I say sub shop, you say hot spot

A local late night eatery is getting an earful from some busy bodies at the Hickory Ridge Village Board.

Over the past three years, Howard County police have been called 143 times to the parking lot of Arirang Hill Cheese Steak Shop, in Hickory Ridge, for alleged crimes ranging from drug possession and thefts to disorderly conduct and assaults, according to police statistics.

Members of the Hickory Ridge Village Board say those numbers mean the shop's parking lot is a haven for criminals and that the store should be closed...

...(t)he board fired the first salvo in a Nov. 23 letter it wrote to the manager and owner of the Trellis Center in the 10700 block of Hickory Ridge Road, which houses the sub shop, complaining of crime in the shop's parking lot.

Board members wrote that the shop's 3 a.m. closing attracts young men to the lot late at night, leading to criminal activity. They asked the property's manager, David Shaffer, and its owner, Alperstein Investments of Potomac, to see that the shop be "shut down as soon as possible" or that "its contract should be allowed to expire and should not be renewed."

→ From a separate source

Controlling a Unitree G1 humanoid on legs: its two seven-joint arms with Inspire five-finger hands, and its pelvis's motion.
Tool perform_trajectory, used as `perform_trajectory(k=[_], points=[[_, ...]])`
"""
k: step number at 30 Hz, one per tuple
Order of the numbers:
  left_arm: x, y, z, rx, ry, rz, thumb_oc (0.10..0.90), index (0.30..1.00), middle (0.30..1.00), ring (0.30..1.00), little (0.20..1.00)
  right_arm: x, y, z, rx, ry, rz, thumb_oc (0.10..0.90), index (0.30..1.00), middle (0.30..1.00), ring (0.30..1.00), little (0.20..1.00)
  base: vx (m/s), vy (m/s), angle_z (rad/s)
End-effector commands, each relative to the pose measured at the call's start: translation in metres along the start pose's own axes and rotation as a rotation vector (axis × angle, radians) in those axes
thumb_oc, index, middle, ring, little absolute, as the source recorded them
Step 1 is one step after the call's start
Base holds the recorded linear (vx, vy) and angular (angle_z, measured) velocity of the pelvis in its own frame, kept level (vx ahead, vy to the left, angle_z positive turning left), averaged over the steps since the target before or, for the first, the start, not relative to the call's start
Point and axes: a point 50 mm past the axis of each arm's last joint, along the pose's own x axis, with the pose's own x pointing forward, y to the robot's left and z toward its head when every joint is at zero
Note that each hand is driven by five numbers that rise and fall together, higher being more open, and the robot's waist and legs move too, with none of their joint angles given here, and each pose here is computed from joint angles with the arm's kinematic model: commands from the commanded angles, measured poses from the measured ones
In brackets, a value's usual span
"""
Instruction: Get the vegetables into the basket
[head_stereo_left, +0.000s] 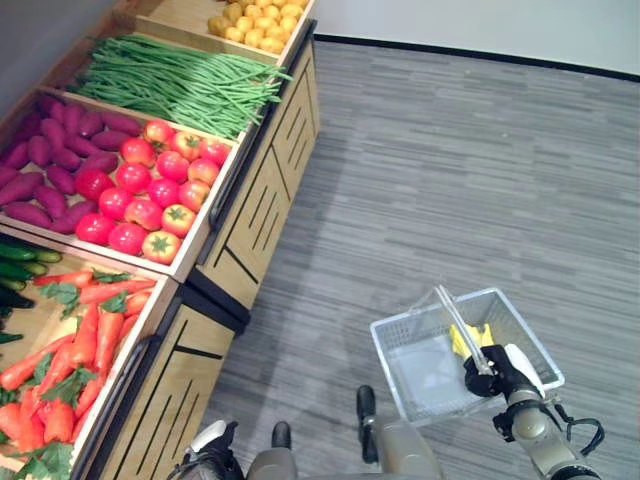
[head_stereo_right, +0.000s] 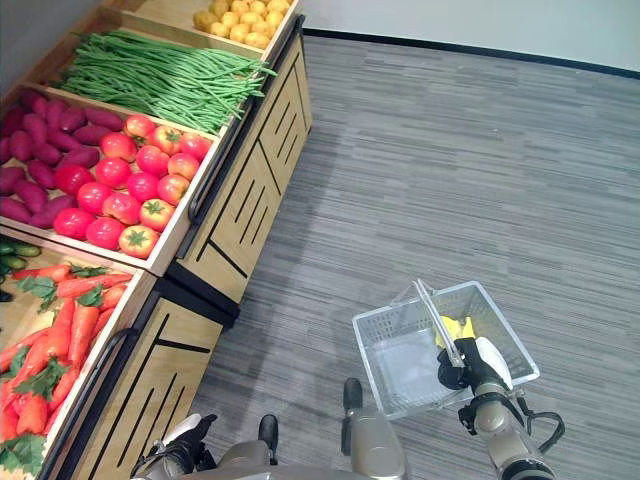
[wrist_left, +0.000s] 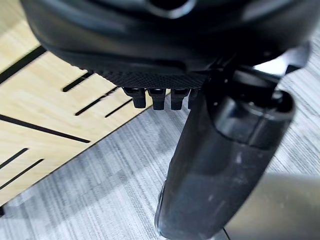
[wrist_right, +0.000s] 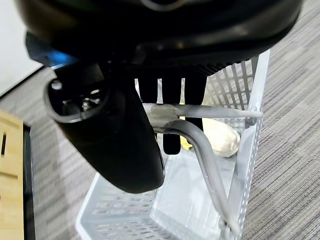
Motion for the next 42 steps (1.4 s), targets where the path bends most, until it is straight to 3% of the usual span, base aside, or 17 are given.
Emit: perform_trajectory(k=[1, 8, 28, 42], points=[[0.001, 0.015, -0.016, -0.009, 0.067, 0.046, 0.9, 1.0, 1.0, 1.0, 1.0, -0.001, -0.04, 0.01, -0.008, -0.116, -0.158, 0.4, 0.3, 0.3, 0.3, 0.3, -0.01, -0.084, 0.56], [0.002, 0.016, -0.013, 0.022, 0.059, 0.052, 0.9, 1.0, 1.0, 1.0, 1.0, -0.005, -0.041, 0.002, 0.001, -0.084, -0.191, 0.4, 0.3, 0.3, 0.3, 0.3, 0.09, 0.028, 0.71], [0.001, 0.027, -0.031, -0.026, 0.1, 0.084, 0.9, 1.0, 1.0, 1.0, 1.0, 0.007, -0.004, 0.016, 0.048, -0.056, -0.105, 0.4, 0.3, 0.3, 0.3, 0.3, 0.09, 0.174, -0.18], [0.0, 0.026, -0.033, -0.074, 0.117, 0.093, 0.9, 1.0, 1.0, 1.0, 1.0, 0.009, -0.002, 0.01, 0.022, -0.029, -0.094, 0.4, 0.3, 0.3, 0.3, 0.3, 0.15, -0.064, 0.55]])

Okay, maybe it's unfair to call the village board members "busy bodies." After all, they're just trying to control crime in their neighborhood, which is understandable and the right thing to do.

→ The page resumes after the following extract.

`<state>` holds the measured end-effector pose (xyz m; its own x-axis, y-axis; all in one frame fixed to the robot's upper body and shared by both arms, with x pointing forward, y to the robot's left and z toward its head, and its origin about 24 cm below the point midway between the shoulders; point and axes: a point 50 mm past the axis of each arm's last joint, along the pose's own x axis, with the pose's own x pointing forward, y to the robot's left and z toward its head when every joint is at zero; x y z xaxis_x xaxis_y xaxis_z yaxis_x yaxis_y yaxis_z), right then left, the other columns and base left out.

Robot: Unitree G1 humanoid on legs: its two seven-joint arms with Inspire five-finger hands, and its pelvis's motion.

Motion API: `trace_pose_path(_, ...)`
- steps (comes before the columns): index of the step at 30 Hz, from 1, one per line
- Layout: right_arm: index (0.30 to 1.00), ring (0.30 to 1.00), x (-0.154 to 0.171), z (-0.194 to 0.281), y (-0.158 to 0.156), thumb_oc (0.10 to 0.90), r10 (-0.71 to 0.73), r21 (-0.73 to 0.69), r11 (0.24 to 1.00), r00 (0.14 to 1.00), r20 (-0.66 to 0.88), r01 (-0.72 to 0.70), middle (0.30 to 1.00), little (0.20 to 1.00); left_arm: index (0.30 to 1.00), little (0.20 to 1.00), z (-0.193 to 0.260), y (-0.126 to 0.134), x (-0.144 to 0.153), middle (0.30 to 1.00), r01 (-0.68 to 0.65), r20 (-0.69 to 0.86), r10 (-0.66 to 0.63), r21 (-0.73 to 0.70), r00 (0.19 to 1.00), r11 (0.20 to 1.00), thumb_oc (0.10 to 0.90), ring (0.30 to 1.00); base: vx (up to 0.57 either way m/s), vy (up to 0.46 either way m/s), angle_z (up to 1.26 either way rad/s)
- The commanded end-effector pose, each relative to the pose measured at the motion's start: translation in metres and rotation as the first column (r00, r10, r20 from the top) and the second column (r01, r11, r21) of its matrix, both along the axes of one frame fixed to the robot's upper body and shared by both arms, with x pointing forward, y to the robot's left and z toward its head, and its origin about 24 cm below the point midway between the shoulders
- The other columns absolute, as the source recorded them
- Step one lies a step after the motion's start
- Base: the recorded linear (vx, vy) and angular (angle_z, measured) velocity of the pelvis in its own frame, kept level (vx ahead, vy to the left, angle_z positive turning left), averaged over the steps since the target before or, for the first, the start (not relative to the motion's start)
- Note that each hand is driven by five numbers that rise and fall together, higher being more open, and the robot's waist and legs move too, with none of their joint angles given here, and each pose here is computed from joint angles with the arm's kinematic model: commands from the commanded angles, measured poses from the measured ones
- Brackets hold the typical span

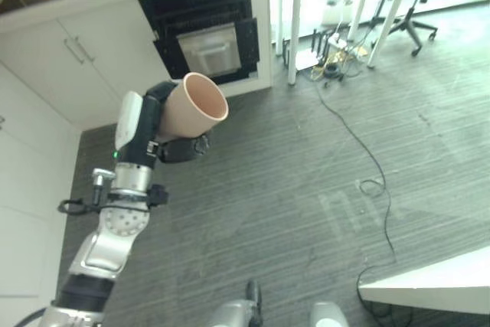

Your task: Place the dishes in the dishwasher.

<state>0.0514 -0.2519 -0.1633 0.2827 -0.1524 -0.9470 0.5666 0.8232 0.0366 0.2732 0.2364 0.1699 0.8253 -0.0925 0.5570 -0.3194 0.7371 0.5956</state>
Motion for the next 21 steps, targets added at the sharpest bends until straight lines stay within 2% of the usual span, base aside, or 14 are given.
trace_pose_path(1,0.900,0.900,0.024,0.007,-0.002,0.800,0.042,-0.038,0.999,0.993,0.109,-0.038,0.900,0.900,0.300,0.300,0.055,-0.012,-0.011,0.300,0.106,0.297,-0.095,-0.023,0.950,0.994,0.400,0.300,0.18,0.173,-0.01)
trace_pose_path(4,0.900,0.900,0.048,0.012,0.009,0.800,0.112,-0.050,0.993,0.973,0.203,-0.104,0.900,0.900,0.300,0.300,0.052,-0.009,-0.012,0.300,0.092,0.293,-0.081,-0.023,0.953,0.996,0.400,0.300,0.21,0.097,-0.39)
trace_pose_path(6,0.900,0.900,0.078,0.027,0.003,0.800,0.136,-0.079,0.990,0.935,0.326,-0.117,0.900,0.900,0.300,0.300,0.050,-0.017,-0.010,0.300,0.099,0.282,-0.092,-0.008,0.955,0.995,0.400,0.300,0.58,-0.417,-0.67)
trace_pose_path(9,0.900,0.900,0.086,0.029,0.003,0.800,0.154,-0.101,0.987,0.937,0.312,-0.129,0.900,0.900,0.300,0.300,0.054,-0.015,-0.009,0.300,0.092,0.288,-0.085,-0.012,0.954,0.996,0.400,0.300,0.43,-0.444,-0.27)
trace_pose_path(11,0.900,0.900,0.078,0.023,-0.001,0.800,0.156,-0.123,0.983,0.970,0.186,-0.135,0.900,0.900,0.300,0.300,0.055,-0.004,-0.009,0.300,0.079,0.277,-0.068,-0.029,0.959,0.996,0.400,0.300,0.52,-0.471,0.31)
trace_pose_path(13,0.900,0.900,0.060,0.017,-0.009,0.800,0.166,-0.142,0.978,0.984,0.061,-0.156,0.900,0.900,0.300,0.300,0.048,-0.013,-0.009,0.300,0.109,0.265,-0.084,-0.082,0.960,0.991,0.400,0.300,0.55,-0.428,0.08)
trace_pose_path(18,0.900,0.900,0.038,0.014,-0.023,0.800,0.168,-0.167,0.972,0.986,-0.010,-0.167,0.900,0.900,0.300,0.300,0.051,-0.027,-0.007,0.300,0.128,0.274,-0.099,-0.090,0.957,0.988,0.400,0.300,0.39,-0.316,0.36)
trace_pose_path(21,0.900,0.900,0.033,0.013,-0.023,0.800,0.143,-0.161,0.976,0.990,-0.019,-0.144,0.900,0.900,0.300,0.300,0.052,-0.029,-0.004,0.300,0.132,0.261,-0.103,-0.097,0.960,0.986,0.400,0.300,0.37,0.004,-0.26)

But the heavy-handed approach they've decided to take--going so far as to call on the shopping center's owner to close the establishment--won't win them my support.

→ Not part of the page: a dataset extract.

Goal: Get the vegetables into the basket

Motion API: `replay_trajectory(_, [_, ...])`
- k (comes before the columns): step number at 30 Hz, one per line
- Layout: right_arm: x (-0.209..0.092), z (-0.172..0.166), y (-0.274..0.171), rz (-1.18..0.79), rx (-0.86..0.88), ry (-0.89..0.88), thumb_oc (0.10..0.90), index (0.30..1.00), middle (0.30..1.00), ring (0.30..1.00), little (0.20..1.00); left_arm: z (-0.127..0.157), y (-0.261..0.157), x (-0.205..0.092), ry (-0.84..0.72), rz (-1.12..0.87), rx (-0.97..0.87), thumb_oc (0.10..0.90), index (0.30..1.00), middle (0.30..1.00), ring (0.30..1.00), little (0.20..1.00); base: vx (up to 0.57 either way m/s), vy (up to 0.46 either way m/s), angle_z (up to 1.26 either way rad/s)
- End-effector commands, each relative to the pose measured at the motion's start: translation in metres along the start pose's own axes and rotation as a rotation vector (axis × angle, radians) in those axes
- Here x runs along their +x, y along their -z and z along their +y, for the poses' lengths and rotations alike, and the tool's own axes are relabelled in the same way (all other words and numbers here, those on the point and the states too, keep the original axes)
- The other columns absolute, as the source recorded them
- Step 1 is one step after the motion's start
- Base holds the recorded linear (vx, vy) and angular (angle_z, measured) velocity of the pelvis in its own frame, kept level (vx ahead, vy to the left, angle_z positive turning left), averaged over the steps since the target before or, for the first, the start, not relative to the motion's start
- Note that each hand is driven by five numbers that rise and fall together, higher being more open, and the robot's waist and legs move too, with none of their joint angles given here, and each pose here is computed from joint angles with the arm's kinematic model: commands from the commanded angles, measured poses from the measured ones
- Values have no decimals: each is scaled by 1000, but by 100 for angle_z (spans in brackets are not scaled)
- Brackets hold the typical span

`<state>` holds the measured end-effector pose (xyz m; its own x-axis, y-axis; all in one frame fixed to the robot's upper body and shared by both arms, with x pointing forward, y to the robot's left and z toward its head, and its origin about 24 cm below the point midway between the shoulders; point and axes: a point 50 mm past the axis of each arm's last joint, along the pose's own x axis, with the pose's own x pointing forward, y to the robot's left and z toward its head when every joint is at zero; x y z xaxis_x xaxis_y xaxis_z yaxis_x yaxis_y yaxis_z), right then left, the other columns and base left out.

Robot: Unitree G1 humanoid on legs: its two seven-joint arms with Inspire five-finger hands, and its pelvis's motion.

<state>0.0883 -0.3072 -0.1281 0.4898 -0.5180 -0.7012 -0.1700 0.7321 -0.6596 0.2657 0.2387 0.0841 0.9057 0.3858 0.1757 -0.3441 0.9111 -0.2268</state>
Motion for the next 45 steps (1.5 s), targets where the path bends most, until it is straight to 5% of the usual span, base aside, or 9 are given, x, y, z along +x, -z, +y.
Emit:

If there are problems with crime at this location, which apparently there are, the police should handle it; they should increase patrols, put some undercover officers on the scene, or something else along these lines.

And, maybe, the police department is already on top of this situation. Apparently, the 143 calls over three years--a number that certainly points to a problem--is a little misleading.
[The shop's owner Kovach] Sim pointed out that crime has gone down at the Trellis Center in recent years. He presented documents at the board meeting indicating that police were called to the center 110 times in 2001, but only 27 times so far this year.
Only 27 calls this year, eh? That means that there were 116 calls over the two previous years, 2003 and 2004, with an average of 58 calls per year. This, I would say, points to a downward trend.

I'm not supporting crime with this post, I'm opposing the abuse of power, in this case on the part of the village board, which I think has egregiously overstepped its role in calling for the closure of this shop. It should be working more closely with the police to develop crime prevention strategies (the article did not mention if the police department has a stance on this issue, nor did it mention if the village board has attempted to work through them).

At least their hearts are in the right place.